A 16-bit discrete logic CPU with 24-bit addressing, built from approximately 81 TTL chips, 6 ALU/control ROMs, and 13 chips of external glue/memory.
The K16 is a homebrew CPU designed around ROM-based lookup tables for both ALU operations and instruction decoding. Rather than using traditional hardwired logic, the K16 leverages high-density flash ROMs to implement complex functionality while keeping the chip count reasonable.
Key Specifications:
- 16-bit data bus
- 24-bit address bus (16MB flat memory space)
- Little-endian byte ordering
- Hybrid ROM/Adder ALU architecture
- 8-level priority interrupt system (74LS148 encoder)
- Target clock speed: 5–10 MHz
The ALU uses 4× SST39SF040 flash ROMs (512KB each) for the data path, plus 2× SST39SF040 ROMs for control signal generation — 6 ROMs total in the ALU/control module. Each data ROM is a nibble-wide slice receiving:
- 4-bit ALU-A input (D0–D3, T16, T8-5, $0000, $0002, $FFFE, $FFFF)
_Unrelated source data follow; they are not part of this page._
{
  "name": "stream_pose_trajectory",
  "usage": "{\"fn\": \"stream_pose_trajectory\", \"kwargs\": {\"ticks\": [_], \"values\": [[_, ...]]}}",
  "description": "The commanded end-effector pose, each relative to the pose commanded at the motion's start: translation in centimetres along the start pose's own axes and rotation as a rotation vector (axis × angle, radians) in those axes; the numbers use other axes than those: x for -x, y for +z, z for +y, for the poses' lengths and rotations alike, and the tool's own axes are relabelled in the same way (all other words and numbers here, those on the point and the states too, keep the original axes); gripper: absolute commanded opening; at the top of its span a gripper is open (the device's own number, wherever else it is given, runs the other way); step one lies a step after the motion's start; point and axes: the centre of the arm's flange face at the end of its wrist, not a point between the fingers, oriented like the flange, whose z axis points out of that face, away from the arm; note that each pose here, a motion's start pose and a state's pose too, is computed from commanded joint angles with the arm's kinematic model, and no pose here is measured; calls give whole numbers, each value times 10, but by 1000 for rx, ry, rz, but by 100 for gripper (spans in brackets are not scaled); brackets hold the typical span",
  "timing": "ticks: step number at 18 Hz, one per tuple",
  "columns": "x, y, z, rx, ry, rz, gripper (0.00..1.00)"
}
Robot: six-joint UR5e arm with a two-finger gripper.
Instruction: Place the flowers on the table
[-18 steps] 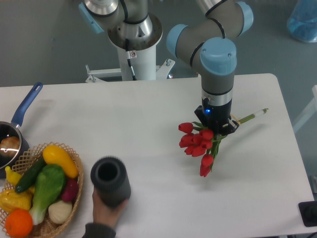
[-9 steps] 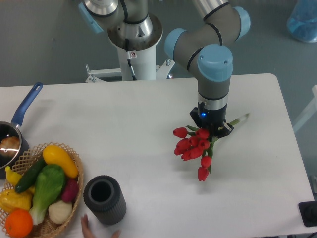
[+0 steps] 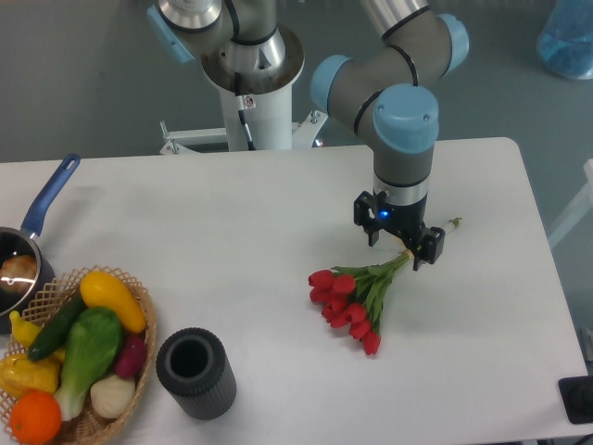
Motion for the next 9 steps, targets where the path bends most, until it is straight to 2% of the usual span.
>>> {"fn": "stream_pose_trajectory", "kwargs": {"ticks": [9], "values": [[0,4,-3,3,6,-2,100]]}}
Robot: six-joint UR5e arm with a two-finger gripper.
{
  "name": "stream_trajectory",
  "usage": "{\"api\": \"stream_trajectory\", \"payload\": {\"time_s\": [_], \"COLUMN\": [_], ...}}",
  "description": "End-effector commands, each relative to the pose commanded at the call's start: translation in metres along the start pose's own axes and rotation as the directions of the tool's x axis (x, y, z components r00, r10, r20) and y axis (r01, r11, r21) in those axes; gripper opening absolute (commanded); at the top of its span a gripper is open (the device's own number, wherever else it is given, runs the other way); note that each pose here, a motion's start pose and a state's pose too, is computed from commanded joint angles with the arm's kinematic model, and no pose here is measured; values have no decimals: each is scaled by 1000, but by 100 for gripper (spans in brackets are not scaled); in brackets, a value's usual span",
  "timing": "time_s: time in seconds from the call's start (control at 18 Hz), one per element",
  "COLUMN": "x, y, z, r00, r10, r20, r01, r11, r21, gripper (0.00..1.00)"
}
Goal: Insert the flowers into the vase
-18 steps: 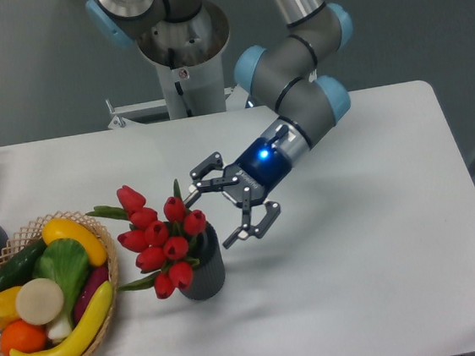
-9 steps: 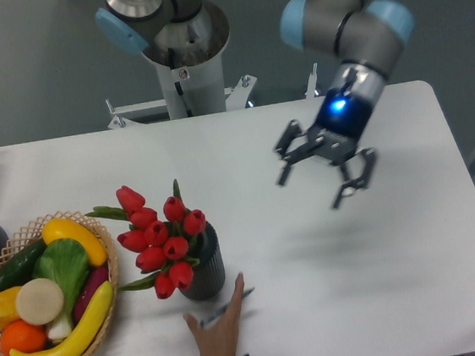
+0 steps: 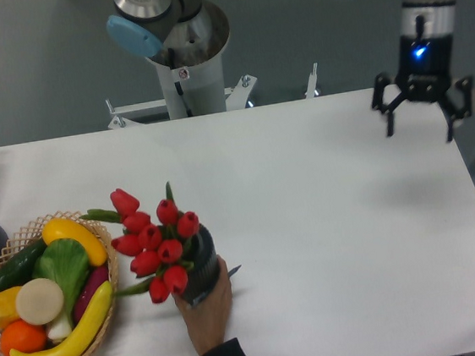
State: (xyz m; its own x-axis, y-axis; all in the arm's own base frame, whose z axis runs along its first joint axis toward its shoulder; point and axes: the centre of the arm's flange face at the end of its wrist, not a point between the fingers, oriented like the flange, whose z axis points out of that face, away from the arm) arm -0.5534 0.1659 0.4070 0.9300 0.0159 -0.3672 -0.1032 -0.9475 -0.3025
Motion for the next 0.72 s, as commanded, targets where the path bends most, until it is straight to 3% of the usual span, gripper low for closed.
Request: {"api": "stream_trajectory", "payload": {"time_s": [0.11,0.28,0.72], "x": [-1,0,22], "y": [19,54,163], "z": [-21,-52,-129], "r00": [1000,998,975], "r10": [16,45,112], "r20": [13,-37,-191], "r01": [-15,-51,-157], "r11": [993,977,959], "r21": [-115,-205,-236], "gripper": [100,100,100]}}
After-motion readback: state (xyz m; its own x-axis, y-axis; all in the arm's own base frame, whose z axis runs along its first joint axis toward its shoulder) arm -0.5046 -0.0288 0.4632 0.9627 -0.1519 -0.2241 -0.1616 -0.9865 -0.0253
- 4-bit ALU-B input (XY[Mem], X0–X3, Y0–Y3, PCHi, PCLo, T8-5)
- 7-bit instruction opcode (Opcode + Mode)
- 4-bit microcode step counter
ROM outputs feed into 4× 74x283 TTL adders for carry propagation. This hybrid approach gives the speed benefits of hardware addition while allowing arbitrary ALU functions through ROM programming — a 4-bit ALU can perform any 4-input/4-output function by reprogramming the lookup table.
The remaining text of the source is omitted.